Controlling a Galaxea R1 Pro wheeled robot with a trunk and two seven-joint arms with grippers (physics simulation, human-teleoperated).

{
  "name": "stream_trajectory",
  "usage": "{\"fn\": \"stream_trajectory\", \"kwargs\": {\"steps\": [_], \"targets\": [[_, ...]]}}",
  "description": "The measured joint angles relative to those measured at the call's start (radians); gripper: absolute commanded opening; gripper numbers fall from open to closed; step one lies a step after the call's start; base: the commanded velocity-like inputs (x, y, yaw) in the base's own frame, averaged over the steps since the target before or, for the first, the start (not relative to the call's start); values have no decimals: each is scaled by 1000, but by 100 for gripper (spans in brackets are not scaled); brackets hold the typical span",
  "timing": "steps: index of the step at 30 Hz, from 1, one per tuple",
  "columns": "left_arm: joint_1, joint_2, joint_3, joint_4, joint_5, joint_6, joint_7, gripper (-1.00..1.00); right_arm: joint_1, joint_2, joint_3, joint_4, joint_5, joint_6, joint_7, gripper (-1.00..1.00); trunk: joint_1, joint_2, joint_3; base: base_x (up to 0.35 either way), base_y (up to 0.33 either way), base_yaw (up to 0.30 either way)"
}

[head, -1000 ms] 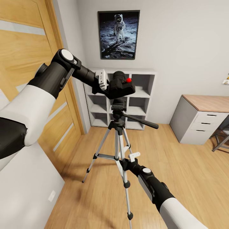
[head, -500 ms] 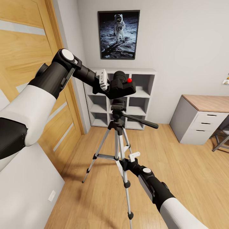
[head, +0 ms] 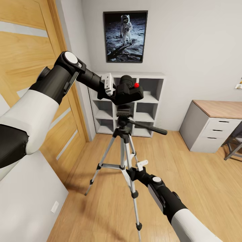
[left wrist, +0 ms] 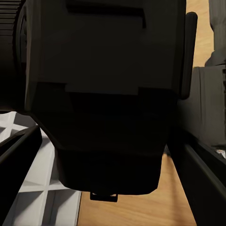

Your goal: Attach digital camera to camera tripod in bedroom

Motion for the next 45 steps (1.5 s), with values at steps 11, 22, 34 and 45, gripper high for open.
{"fn": "stream_trajectory", "kwargs": {"steps": [11, 22, 34, 45], "targets": [[-1, 6, 0, 0, 0, -1, -2, -100, 0, -52, -2, -35, -1, 10, 85, -100, 0, 0, 0, 0, 0, 0], [0, 24, -1, -1, -3, -1, -4, -100, 0, -56, -1, -38, 0, 19, 98, -100, 0, 0, 0, 0, 0, 0], [0, 42, -5, -5, -3, -1, -6, -100, 0, -55, -1, -38, 0, 20, 99, -100, 0, 0, 0, 0, 0, 0], [0, 41, -9, -20, -12, 0, -9, -100, 0, -51, 0, -31, 15, 22, 95, -100, 0, 0, 0, 0, 0, 0]]}}
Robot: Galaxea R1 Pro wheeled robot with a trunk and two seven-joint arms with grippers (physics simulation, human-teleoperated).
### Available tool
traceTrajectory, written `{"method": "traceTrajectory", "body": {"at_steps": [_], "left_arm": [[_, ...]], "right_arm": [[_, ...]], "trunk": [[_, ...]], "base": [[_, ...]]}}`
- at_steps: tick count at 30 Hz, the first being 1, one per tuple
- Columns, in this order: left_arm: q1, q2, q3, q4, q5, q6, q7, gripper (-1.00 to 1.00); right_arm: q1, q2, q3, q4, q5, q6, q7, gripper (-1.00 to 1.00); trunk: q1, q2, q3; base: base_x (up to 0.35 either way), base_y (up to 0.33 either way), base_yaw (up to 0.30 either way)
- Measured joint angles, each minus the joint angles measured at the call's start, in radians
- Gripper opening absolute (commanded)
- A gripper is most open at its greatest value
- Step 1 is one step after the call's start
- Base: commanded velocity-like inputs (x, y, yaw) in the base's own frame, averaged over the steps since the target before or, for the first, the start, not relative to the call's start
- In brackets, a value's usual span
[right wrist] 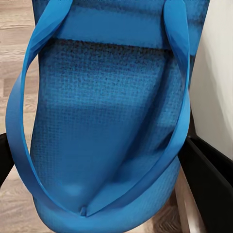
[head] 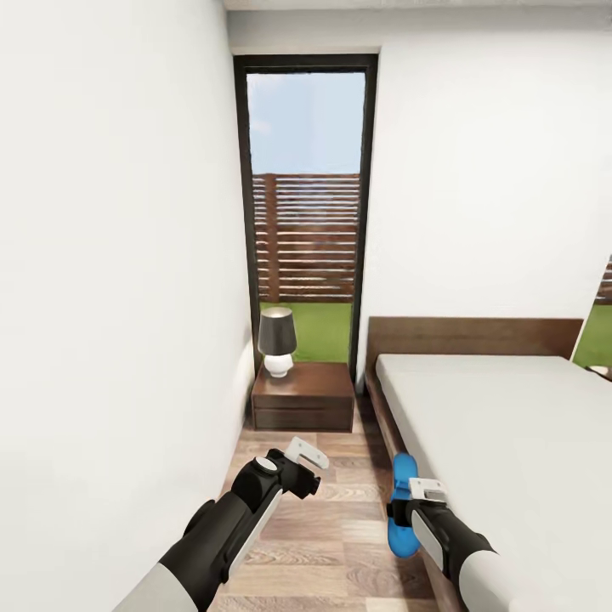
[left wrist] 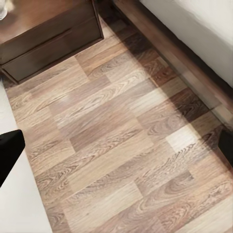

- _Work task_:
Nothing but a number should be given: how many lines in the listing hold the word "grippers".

- _Answer for this exercise_:
2